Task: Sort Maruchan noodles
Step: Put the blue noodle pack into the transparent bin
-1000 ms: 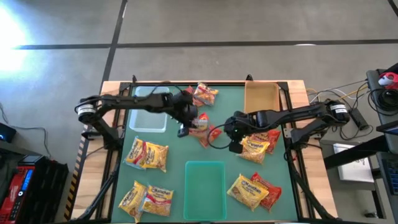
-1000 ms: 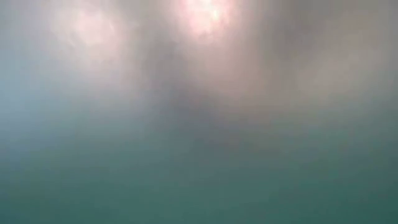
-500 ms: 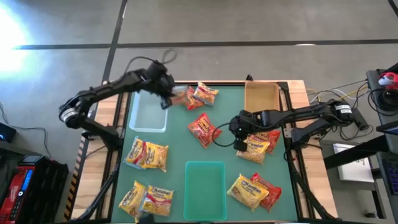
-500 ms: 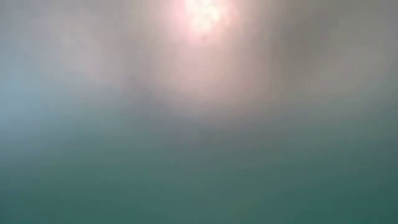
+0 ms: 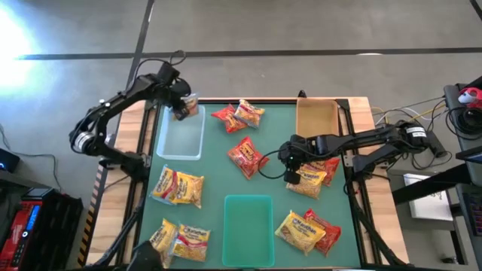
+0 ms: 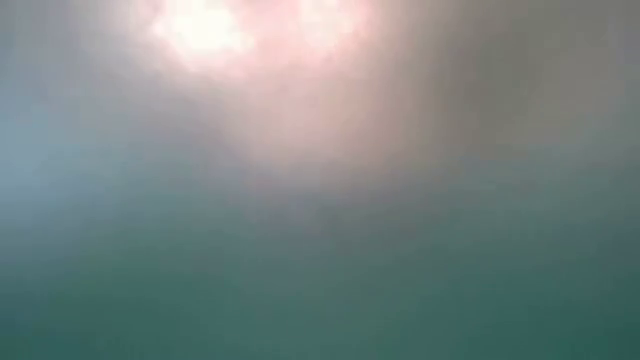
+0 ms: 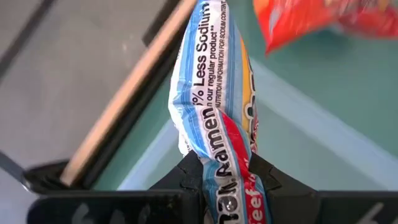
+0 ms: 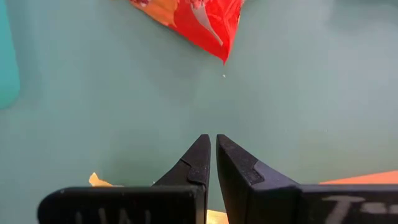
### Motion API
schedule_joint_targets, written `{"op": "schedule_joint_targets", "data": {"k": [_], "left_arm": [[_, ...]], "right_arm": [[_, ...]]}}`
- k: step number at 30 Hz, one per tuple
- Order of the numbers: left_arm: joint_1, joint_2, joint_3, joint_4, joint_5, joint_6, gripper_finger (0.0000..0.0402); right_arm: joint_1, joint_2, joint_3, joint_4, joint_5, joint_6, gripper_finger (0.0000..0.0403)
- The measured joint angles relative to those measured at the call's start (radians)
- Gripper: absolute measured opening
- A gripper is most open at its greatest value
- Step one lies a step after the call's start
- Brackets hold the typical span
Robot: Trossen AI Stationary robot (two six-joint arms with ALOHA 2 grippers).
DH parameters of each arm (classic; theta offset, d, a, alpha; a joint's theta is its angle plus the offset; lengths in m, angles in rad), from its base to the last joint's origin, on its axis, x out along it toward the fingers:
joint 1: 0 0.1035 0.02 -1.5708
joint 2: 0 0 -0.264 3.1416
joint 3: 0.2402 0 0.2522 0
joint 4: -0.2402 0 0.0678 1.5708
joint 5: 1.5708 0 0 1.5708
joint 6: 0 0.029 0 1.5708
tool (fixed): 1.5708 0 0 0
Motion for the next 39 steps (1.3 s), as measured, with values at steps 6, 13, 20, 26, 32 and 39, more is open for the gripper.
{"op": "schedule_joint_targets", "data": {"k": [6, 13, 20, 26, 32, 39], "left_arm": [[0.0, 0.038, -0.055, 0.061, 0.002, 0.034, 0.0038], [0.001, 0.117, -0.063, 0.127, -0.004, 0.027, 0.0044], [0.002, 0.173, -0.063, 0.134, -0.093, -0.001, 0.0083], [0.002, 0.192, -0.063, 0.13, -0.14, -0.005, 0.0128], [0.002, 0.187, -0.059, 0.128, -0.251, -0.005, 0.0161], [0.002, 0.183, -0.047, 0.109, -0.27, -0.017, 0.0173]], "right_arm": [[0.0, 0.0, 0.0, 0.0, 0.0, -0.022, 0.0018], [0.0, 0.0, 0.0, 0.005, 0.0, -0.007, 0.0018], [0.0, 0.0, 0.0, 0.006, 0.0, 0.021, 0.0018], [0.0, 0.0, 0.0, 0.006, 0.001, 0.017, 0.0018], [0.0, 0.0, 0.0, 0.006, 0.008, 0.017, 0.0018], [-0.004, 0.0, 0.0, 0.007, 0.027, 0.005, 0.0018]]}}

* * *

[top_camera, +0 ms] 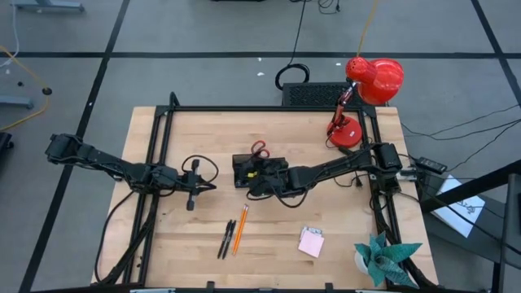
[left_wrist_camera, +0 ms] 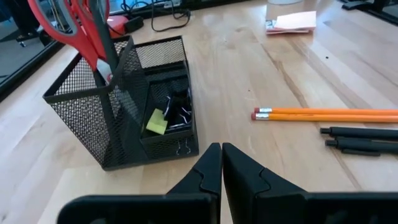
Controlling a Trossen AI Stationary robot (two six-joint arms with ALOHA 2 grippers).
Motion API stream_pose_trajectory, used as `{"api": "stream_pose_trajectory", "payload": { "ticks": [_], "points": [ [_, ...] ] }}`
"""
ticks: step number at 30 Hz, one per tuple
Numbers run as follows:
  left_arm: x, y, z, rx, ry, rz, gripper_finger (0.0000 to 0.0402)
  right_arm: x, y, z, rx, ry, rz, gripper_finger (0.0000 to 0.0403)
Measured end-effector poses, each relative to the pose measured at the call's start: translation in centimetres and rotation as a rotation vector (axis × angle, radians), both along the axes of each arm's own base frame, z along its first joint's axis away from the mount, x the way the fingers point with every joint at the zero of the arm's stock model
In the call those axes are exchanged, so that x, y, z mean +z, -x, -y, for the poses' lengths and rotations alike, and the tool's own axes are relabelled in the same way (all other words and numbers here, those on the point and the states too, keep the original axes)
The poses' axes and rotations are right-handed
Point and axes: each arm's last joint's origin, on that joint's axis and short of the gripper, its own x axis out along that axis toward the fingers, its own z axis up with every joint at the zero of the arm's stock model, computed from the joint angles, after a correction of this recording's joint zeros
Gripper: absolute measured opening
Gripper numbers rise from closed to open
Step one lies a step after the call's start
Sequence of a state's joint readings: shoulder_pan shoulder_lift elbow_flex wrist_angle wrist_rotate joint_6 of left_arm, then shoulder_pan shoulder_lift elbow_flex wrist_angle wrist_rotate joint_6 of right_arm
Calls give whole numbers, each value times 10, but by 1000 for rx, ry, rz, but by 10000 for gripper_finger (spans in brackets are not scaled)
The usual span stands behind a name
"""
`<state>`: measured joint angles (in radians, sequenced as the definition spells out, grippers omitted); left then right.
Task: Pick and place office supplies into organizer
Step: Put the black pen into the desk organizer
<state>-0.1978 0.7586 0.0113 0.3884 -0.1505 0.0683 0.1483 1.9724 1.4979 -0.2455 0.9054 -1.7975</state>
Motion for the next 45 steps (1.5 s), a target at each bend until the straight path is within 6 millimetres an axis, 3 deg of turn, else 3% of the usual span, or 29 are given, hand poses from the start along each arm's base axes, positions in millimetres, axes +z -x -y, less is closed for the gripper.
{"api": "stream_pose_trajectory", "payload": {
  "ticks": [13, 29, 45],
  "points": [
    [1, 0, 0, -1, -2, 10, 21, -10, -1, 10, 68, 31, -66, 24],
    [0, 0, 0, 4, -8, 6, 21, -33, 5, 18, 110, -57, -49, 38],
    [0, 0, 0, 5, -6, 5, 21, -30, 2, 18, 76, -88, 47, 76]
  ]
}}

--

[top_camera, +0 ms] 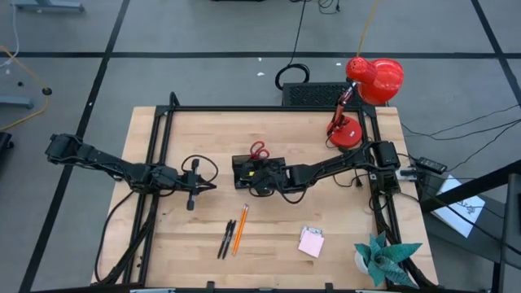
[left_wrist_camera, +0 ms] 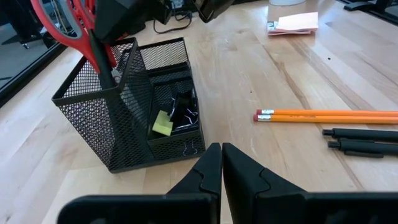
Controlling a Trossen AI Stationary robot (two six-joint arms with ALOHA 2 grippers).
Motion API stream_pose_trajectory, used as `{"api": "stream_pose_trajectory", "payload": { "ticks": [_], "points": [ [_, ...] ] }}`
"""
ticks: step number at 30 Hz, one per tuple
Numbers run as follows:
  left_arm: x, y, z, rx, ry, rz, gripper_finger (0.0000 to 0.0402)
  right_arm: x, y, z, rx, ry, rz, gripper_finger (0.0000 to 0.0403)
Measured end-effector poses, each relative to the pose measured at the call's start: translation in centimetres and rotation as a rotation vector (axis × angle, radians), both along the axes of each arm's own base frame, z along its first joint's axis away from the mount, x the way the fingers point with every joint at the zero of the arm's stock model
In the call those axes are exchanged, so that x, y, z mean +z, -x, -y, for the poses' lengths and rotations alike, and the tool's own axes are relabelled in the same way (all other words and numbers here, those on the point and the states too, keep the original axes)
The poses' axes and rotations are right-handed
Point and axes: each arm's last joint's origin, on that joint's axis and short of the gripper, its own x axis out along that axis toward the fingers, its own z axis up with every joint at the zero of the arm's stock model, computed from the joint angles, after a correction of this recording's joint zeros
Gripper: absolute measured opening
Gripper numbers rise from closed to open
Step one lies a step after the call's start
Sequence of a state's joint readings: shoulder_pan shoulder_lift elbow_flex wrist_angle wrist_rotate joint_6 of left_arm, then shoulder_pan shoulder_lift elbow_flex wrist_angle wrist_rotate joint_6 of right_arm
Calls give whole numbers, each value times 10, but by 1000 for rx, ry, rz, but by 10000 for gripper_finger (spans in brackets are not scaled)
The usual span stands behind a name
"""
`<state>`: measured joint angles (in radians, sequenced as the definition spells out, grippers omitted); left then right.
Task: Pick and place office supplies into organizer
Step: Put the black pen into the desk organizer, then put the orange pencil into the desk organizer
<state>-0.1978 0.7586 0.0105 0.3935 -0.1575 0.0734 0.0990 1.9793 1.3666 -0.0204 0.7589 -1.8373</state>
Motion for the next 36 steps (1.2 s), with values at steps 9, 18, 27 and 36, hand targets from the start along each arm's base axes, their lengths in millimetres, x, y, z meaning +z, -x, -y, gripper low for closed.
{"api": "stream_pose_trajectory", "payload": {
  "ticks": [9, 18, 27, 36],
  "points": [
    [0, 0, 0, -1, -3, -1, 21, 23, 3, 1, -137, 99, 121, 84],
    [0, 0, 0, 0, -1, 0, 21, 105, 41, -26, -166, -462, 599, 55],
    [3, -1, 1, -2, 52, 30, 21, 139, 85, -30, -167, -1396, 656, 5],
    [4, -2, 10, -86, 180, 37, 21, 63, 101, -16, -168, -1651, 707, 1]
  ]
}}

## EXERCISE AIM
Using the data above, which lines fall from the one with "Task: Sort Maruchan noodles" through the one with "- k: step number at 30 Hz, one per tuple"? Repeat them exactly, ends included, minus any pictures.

## EXPECTED OUTPUT
Task: Sort Maruchan noodles
Step: Put the blue noodle pack into the transparent bin
-1000 ms: 
-1000 ms: 
-500 ms: 
-500 ms: 
+0 ms: 
+0 ms: 
+0 ms: 
+0 ms: 
### Motion API
schedule_joint_targets, written `{"op": "schedule_joint_targets", "data": {"k": [_], "left_arm": [[_, ...]], "right_arm": [[_, ...]]}}`
- k: step number at 30 Hz, one per tuple

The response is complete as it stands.